The soft parts of the gastropod are whitish. The foot is short, pointed behind. The muzzle is rounded. The gill is single. The anus is prolonged into a long free papilla. The eyes are large. The tentacles are long and stout, without frontal lobes. The epipodium has a large anterior lobe, and four cirri all anterior to the operculum and about of equal size. The jaws are separate, squarish, composed of small horny obliquely set rods, whose lozenge-shaped end-sections reticulate the surface under the microscope.

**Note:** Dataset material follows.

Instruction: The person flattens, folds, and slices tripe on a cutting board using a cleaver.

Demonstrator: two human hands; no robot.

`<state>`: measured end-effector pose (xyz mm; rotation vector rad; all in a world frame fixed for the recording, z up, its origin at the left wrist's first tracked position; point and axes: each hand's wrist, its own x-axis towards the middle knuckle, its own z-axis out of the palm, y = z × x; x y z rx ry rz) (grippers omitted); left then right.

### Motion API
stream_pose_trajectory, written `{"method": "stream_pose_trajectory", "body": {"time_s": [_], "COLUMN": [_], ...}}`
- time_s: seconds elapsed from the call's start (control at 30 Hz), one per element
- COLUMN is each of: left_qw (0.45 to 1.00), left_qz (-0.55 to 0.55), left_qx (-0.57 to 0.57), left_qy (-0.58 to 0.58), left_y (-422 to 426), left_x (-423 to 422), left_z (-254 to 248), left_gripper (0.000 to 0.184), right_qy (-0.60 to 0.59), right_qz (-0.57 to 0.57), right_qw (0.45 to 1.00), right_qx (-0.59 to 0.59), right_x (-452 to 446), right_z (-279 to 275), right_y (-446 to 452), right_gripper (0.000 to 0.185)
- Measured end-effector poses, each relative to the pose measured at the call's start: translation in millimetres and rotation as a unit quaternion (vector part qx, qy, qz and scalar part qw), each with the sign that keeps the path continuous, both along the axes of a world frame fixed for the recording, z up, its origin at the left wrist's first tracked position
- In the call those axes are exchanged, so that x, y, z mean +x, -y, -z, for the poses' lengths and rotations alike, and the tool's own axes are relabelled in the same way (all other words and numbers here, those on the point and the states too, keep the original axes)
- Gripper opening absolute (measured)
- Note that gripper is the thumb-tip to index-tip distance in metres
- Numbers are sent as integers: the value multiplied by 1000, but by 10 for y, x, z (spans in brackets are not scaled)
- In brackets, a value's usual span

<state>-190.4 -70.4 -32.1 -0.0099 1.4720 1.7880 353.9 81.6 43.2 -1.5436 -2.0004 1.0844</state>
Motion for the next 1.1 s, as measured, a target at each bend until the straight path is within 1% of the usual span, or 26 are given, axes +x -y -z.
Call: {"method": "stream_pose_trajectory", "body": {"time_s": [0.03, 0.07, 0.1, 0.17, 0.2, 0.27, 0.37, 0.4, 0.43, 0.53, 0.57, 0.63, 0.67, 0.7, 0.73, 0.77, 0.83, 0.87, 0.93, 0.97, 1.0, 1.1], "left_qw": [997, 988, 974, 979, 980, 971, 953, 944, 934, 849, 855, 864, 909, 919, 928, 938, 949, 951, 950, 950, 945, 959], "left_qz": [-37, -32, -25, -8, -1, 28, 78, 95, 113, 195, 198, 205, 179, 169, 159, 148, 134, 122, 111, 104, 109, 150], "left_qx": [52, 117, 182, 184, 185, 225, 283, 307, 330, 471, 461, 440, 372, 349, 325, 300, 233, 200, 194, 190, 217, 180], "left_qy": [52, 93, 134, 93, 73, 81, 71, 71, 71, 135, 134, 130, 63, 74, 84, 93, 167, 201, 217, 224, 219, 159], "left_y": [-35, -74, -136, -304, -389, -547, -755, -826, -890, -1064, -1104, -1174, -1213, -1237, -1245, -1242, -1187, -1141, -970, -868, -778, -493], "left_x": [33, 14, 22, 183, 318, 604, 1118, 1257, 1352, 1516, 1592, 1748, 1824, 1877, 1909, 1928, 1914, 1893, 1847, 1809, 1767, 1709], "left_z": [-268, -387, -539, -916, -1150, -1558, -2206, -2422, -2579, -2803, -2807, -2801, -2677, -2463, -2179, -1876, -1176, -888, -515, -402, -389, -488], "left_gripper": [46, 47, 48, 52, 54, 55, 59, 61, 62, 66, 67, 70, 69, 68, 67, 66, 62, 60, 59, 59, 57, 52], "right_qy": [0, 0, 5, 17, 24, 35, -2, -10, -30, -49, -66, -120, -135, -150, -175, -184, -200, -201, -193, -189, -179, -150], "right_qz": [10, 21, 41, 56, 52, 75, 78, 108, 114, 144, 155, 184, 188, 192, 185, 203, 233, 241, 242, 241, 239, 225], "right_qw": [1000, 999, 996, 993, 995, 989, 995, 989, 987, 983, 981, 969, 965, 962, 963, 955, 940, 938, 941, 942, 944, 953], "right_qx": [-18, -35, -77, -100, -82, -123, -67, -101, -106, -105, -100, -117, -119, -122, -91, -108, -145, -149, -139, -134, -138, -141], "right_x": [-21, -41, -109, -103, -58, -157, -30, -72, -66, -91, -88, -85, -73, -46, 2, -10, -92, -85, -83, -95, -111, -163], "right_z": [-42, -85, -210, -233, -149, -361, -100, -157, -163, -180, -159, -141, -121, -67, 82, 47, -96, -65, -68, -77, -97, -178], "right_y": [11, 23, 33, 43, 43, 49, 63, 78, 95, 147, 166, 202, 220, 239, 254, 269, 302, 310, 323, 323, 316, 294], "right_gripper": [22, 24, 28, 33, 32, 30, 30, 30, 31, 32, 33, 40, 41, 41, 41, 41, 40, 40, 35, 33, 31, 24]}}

The quite minute radula is peculiar. The rhachidian and (on each side) five laterals have broad simple bases with a pear-shaped outline. The cusps, which might be compared to the stem of the pear bent over, are extremely narrow and long and symmetrically serrate on each side with 4-6 serrations. The major uncinus is stout and has a large four-toothed ovate cusp. There are about twenty more slender uncini with scythe-like cusps serrate on the outer edge. Outside of these are two or three of a flat form, like a section of a palm-leaf fan from handle to margin with four riblets, and the distal edge with three or more indentations. Under pressure these uncini have a tendency to split up lengthwise, beginning at the indentations. They are flat and smooth, thinner toward the distal end, and have no distinct shaft.

==Distribution==
This species occurs in the Caribbean Sea off Cuba at a depth of about 390 m.

== Habitat ==
Minimum recorded depth is 389 m. Maximum recorded depth is 389 m.